* **TASK DESCRIPTION**
From the line that has "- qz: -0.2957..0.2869" down to the last line of the data below, set down every line exactly, but none of the pictures.

* **SUPPLIED INFORMATION**
###
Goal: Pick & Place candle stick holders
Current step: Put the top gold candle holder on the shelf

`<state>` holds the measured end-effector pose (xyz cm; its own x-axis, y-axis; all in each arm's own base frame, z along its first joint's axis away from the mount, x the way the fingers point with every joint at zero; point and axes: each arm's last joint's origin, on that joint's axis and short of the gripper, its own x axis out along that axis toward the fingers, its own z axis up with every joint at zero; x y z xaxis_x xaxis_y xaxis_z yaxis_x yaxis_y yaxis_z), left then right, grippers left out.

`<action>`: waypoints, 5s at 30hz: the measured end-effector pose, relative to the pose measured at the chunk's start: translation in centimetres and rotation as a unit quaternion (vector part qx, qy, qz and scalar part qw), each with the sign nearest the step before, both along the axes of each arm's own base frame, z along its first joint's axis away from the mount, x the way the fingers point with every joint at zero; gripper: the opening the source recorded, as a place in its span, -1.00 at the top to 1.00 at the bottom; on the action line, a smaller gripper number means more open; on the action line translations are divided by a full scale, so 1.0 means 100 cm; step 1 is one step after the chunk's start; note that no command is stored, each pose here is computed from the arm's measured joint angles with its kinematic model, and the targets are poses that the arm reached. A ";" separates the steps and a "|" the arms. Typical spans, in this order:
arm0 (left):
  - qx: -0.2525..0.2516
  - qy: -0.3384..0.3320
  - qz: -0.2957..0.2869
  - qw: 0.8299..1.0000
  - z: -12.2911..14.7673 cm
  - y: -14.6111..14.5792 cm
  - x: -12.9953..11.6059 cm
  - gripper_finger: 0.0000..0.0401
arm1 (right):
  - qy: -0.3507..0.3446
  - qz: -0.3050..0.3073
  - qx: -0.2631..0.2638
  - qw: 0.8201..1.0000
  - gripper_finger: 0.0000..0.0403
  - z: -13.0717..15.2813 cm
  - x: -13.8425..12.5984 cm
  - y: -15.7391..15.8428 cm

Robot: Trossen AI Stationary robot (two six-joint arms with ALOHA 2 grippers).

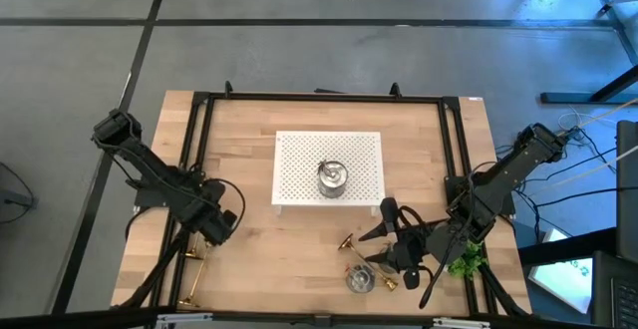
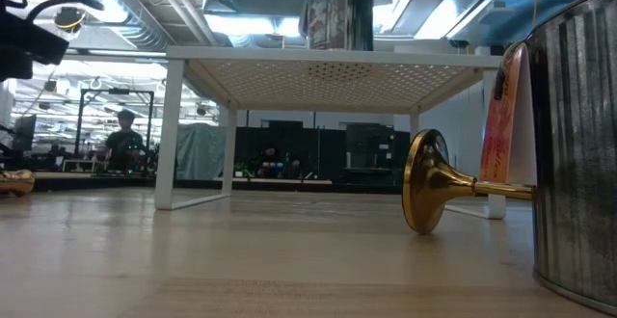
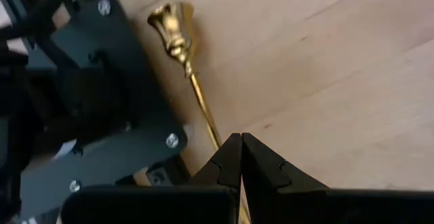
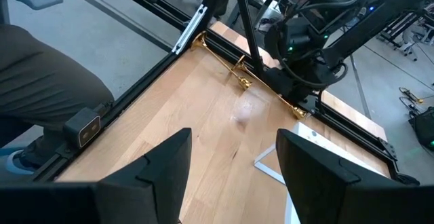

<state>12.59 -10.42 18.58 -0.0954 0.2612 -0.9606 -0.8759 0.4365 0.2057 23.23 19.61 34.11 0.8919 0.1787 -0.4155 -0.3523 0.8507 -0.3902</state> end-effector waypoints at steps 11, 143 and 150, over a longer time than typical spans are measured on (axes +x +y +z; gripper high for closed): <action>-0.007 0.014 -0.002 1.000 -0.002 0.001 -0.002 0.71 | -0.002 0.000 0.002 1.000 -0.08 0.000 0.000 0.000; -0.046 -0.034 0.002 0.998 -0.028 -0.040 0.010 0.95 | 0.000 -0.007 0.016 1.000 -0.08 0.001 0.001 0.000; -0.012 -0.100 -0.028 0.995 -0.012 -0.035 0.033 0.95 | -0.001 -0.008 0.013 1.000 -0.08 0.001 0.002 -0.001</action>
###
* **RESPONSE AREA**
  - qz: -0.2957..0.2869
  - qw: 0.8299..1.0000
  - z: -12.2911..14.7673 cm
  - y: -14.6111..14.5792 cm
  - x: -12.9953..11.6059 cm
  - gripper_finger: 0.0000..0.0401
arm1 (right):
  - qy: -0.3507..0.3446
  - qz: -0.3050..0.3073
  - qx: -0.2631..0.2638
  - qw: 0.8201..1.0000
  - gripper_finger: 0.0000..0.0403
  - z: -13.0717..15.2813 cm
  - x: -13.8425..12.5984 cm
  - y: -15.7391..15.8428 cm

Robot: Trossen AI Stationary robot (two six-joint arms with ALOHA 2 grippers).


<state>12.59 -10.42 18.58 -0.0954 0.2612 -0.9606 -0.8759 0.4365 0.2057 23.23 19.61 34.11 0.8919 0.1787 -0.4155 -0.3523 0.8507 -0.3902</state> end-effector waypoints at steps 11, 143 and 150, over a longer time than typical spans are measured on (axes +x +y +z; gripper high for closed): <action>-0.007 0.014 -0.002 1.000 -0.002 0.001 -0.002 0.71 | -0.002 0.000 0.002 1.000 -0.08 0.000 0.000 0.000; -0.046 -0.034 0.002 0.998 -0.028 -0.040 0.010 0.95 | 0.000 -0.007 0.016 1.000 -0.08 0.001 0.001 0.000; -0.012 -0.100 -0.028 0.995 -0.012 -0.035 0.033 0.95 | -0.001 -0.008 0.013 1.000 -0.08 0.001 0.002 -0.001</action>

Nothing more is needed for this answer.